Добравшись до арабского военного госпиталя, в последнем рывке, вдвоем с Александром Соколовым, без сил, без конца останавливаясь и переводя дыхание, они дотащили капитана до операционной.
Странно, но медбратьев в военном госпитале оказалось совсем мало. В основном женский медперсонал.
Ничего объяснять врачам не потребовалось – все было слишком очевидно.
Оставив Хорунжего в госпитале, друзья вышли на улицу и, присев на каменной части госпитального забора, отдыхали, вдыхая воздух покоя.
– Ну, что теперь будем делать, Александр Николаевич? – спросил Олег майора Соколова.

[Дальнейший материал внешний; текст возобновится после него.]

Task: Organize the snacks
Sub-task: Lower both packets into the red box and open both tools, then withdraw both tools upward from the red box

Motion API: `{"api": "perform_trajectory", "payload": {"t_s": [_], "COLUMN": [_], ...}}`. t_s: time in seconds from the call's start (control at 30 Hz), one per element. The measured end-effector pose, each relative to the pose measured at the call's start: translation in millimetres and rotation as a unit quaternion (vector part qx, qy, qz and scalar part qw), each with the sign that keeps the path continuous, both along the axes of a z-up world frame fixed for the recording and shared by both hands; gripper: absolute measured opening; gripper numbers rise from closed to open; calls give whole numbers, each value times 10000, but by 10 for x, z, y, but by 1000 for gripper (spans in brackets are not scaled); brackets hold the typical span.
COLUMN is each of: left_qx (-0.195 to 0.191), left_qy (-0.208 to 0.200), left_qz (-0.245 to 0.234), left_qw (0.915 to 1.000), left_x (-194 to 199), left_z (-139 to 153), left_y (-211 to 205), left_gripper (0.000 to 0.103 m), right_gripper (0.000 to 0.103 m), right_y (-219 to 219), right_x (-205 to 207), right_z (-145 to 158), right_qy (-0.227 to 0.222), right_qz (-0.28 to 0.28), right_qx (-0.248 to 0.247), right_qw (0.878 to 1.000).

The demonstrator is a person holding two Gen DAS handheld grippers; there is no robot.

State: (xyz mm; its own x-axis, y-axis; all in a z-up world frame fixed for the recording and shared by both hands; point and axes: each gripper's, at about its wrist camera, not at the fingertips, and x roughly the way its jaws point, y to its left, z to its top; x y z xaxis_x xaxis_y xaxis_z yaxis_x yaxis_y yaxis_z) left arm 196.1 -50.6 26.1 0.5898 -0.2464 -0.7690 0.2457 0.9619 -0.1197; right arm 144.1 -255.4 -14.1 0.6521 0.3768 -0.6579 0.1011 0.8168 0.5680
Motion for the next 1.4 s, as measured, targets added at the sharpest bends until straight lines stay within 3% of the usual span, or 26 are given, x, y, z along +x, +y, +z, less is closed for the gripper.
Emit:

– Ловим такси и в офис за «пряниками», – угрюмо, усталым голосом отозвался майор.
– Думаете, за «пряниками»?
– Конечно, сейчас скажут, что все мы проспали.

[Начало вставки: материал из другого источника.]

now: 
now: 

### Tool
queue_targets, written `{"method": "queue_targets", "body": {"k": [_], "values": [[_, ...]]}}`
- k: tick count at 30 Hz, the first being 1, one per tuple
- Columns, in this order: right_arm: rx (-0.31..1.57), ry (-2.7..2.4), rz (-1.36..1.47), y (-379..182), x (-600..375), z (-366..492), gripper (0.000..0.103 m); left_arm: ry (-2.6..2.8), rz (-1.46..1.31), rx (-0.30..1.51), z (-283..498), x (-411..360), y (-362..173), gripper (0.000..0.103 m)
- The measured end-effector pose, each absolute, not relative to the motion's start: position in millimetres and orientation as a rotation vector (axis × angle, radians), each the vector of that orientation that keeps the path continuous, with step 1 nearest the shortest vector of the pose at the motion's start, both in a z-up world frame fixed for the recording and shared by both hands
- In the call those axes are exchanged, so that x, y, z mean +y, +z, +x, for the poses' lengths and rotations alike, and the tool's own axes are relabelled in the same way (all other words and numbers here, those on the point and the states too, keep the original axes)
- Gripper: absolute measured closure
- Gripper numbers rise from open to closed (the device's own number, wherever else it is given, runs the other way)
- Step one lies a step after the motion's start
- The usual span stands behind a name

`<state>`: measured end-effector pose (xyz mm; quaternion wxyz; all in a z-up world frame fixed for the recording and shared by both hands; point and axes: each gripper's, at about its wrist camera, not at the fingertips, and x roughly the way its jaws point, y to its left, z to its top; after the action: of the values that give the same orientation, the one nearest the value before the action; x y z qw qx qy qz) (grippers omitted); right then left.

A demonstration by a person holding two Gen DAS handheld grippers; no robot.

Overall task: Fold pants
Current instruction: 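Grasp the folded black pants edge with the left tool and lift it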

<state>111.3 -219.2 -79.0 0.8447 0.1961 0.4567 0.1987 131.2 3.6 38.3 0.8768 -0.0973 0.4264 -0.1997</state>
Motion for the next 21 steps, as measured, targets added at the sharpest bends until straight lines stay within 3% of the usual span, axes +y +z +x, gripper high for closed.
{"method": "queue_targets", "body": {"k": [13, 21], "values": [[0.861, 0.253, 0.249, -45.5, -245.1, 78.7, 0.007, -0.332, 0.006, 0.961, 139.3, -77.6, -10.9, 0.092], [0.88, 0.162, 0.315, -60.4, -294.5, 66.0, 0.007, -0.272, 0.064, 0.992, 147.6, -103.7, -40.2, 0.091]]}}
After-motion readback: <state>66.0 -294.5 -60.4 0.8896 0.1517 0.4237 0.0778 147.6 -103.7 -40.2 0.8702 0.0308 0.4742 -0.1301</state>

– Ну да, надо было сачком евреев ловить!
– Пошли, Олег. Ты как, сможешь подняться?
– Смогу. Тошнит только.
– И меня крутит. Это контузия. Башку ломит, да еще оглох на левое ухо.
Соколов оказался прав. Их ждали.
Не удостоив переводчика и минутой внимания, ГВС Магометов продержал майора на ковре минут сорок. К нему были вызваны особист, офицер связи и какие-то люди, которых Олег раньше не видел.
Все это время наш друг провел в туалете в обнимку с унитазом. С каждым новым приступом тошноты он словно отходил от случившегося, но здоровье не улучшалось, а ухудшалось.
«Бедняга майор, – думал он. – Могли бы допросить и после – ведь наступление евреев остановлено».
В который уже раз во время кризиса на Ближнем Востоке в дело вступала большая политика – и успешное продвижение израильских войск было остановлено чьей-то неведомой волей.
Наконец, экзекуция была окончена. Наши друзья оказались в кабинете у хохлятского медика, который нес чепуху о возможных неблагоприятных последствиях контузии и совал попеременно под нос каждому из друзей вату с нашатырем. На большее он был неспособен.
Затем их развезли по домам на офисной машине после их дружного отказа от услуг медиков арабского госпиталя.
– Мархаба![37]
– сунулась в комнату нашего друга арабская горничная.– Мархабтейн[38]
.– Вам не следует ходить без майки. У нас в Сирии всегда нужно надевать майку, иначе можно сильно заболеть, – проявила заботу горничная.
– Думаю, что хуже уже не будет, – пошутил Олег и, чтобы не мешать ей с уборкой помещения, вышел на балкон, натянув на голый торс армейский свитер.
Последнюю неделю в Дамаске заметно похолодало. Но днем температура воздуха все равно была еще около 17–18 градусов тепла.
«А в Москве уже мороз, декабрь все-таки», – с нежной грустью думал Олег.
Спустя несколько дней, немного окрепнув, с переменным успехом прогулялся по району – не давали покоя слабость и время от времени подступающая тошнота.
Однако через неделю твердо решил ехать на службу. Очень хотелось увидеть своими глазами то, что произошло в дивизии после израильского наступления.
Ему уже было известно, что Хорунжего отправили в СССР на стационарное лечение. А Соколов пока, как и он сам, отлеживался дома.
За ним заехали утром. Олег прогуливался у входа в Красный дом в ожидании хабирской тойоты, одетый в сирийский камуфляж и армейские ботинки.
Мимо него нескончаемым потоком шли в местную школу сирийские дети, поедая на ходу безразмерные сэндвичи.
В микробасе уже сидели почти все спецы дивизии. Его встретили дружески. Похлопывая по плечу, интересовались здоровьем, подбадривали.
Автобус тронулся, и наш друг приготовился к долгому пути в соединение, отметив про себя отсутствие Хорунжего и Соколова.
Проехали минут двадцать, автобус выскочил из города, и вдруг Олегу стало худо. Некоторое время он еще силился бороться, но вскоре стало понятно, что крепкой воли недостаточно. А потом погас свет…
Он очнулся на улице. Спецы вытащили его из автобуса и положили на песчаный склон, расстегнув ворот рубахи. Поднималось солнце, и уже было довольно тепло. Но Олега колотил озноб.
– Эх, рано он вышел из дому. Надо было еще полежать, – сказал один из спецов.
– Я всю жизнь прожил в горах, в условиях перепада давления. Даже иногда кровь носом шла, но и тогда не терял сознания, – сказал другой.
– Чего ты сравниваешь? Это же контузия! – ответил ему первый.
Придя в сознание, переводчик попытался встать. Но это ему не удалось, и он лишь сел на грунт.